- [Your objective] Count how many lines in the material below hold the word "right"; the reply is that number alone.

- [Data section]
□ □ □

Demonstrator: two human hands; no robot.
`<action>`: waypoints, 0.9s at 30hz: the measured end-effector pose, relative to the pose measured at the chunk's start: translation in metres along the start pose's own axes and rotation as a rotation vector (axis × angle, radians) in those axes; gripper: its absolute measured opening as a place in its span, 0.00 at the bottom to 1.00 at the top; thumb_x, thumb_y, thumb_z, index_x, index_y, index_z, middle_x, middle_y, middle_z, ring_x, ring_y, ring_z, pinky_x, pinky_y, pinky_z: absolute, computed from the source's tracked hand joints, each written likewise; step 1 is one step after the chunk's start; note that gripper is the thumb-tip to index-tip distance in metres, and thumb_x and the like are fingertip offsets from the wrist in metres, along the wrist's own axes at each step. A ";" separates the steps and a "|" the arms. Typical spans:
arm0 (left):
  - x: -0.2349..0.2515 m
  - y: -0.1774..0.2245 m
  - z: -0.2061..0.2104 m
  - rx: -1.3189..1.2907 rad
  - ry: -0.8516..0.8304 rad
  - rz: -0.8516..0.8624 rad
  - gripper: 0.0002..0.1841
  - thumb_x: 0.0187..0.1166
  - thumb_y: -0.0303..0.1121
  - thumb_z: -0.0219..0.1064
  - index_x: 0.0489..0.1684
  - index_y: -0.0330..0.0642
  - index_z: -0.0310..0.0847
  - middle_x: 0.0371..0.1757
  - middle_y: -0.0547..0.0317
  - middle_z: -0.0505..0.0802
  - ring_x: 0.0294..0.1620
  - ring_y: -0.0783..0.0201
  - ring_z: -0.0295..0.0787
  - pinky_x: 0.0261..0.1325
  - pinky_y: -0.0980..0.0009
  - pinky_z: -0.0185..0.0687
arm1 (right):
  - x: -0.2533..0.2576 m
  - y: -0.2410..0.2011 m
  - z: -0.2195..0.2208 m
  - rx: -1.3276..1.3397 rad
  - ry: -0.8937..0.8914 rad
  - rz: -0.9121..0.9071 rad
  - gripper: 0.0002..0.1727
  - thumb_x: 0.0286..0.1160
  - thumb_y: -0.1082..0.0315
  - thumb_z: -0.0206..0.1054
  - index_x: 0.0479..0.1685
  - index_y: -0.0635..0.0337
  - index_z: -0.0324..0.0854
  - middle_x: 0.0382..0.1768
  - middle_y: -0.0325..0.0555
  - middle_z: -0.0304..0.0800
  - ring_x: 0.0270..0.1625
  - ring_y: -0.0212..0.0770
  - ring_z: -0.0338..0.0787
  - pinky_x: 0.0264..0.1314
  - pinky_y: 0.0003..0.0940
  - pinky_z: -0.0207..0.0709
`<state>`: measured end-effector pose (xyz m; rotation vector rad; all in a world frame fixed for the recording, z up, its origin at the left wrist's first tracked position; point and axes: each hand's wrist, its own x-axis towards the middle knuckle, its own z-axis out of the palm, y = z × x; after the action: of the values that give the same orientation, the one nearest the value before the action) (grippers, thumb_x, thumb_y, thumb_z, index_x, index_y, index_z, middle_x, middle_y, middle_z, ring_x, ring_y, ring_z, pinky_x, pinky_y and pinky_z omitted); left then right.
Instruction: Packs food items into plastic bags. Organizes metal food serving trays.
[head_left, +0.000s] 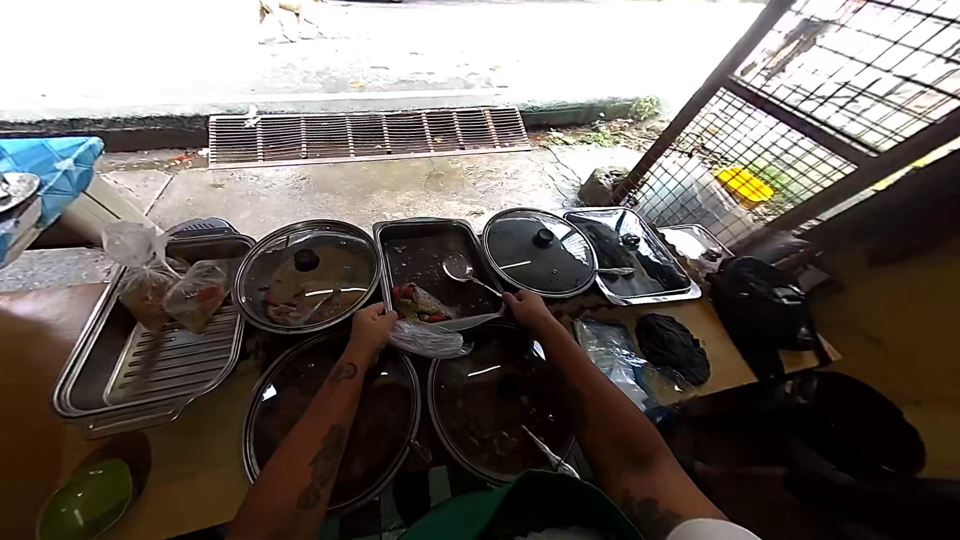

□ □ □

- [Exercise answer] 2